* _ACTIVITY_: Of the lines in the data below, write out exactly those from the one holding "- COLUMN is" through the one holding "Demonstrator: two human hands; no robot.", both included.

* _PROVIDED DATA_:
::::::::

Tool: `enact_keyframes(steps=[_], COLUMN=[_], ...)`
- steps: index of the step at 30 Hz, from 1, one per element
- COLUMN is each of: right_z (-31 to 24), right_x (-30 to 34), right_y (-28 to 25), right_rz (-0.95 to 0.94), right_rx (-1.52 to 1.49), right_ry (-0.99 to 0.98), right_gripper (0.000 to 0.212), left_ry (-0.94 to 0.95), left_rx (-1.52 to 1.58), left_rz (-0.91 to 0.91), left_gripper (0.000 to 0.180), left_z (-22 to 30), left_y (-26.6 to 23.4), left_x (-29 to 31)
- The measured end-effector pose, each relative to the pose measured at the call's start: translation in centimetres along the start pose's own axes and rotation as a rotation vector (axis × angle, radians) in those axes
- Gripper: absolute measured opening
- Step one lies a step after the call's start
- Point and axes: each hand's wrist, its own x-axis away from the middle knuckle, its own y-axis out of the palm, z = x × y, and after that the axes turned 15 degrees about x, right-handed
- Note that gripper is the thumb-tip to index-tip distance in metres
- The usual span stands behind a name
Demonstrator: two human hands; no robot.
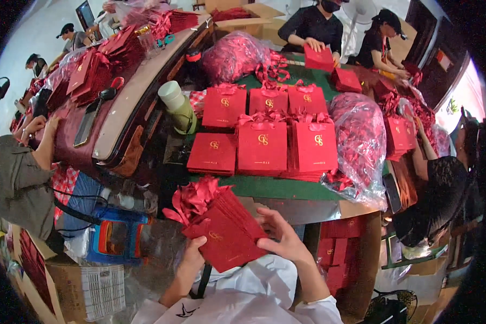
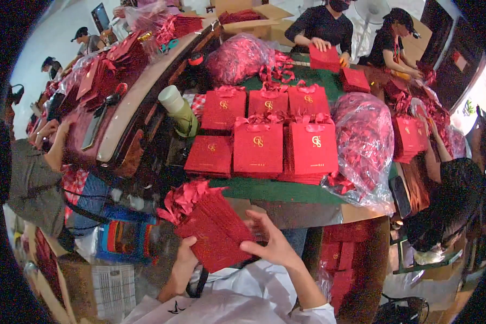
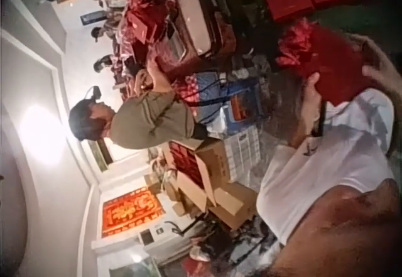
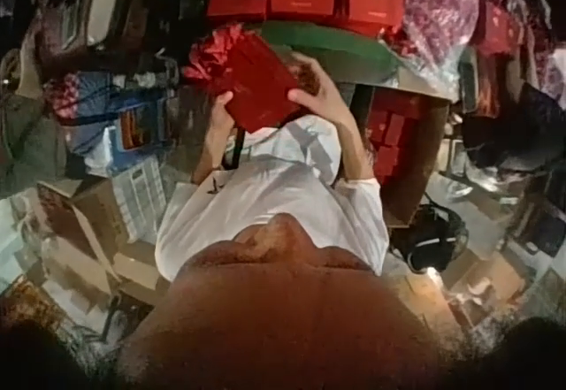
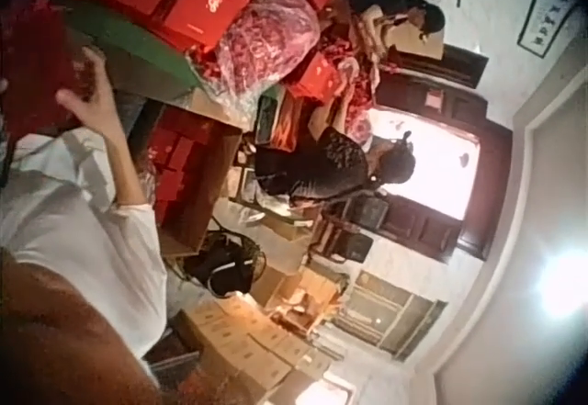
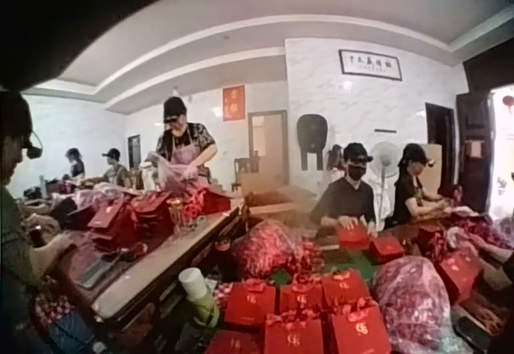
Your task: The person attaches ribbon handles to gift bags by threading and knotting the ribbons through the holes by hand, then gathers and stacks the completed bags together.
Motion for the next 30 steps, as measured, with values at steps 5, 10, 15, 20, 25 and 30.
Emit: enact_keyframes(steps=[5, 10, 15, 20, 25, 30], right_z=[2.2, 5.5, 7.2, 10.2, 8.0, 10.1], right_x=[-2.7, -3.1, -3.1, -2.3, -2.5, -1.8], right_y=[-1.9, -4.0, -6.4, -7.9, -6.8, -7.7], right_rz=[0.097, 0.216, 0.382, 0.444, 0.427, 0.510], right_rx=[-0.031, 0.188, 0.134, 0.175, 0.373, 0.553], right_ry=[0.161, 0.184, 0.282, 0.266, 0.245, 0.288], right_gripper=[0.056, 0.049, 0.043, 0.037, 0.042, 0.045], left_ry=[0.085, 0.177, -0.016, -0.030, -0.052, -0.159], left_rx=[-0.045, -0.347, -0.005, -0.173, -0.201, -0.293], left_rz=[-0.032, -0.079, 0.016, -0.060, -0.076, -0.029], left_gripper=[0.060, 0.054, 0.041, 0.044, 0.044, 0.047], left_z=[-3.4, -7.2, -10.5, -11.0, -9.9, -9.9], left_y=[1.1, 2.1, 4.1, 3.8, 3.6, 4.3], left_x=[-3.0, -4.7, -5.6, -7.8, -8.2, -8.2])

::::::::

* _ANSWER SPACE_:
- COLUMN is each of: right_z (-31 to 24), right_x (-30 to 34), right_y (-28 to 25), right_rz (-0.95 to 0.94), right_rx (-1.52 to 1.49), right_ry (-0.99 to 0.98), right_gripper (0.000 to 0.212), left_ry (-0.94 to 0.95), left_rx (-1.52 to 1.58), left_rz (-0.91 to 0.91), left_gripper (0.000 to 0.180), left_z (-22 to 30), left_y (-26.6 to 23.4), left_x (-29 to 31)
- The measured end-effector pose, each relative to the pose measured at the call's start: translation in centimetres along the start pose's own axes and rotation as a rotation vector (axis × angle, radians) in those axes
- Gripper: absolute measured opening
- Step one lies a step after the call's start
- Point and axes: each hand's wrist, its own x-axis away from the middle knuckle, its own y-axis out of the palm, z = x × y, and after that the axes turned 15 degrees about x, right-handed
- Note that gripper is the thumb-tip to index-tip distance in metres
- The usual span stands behind a name
Demonstrator: two human hands; no robot.

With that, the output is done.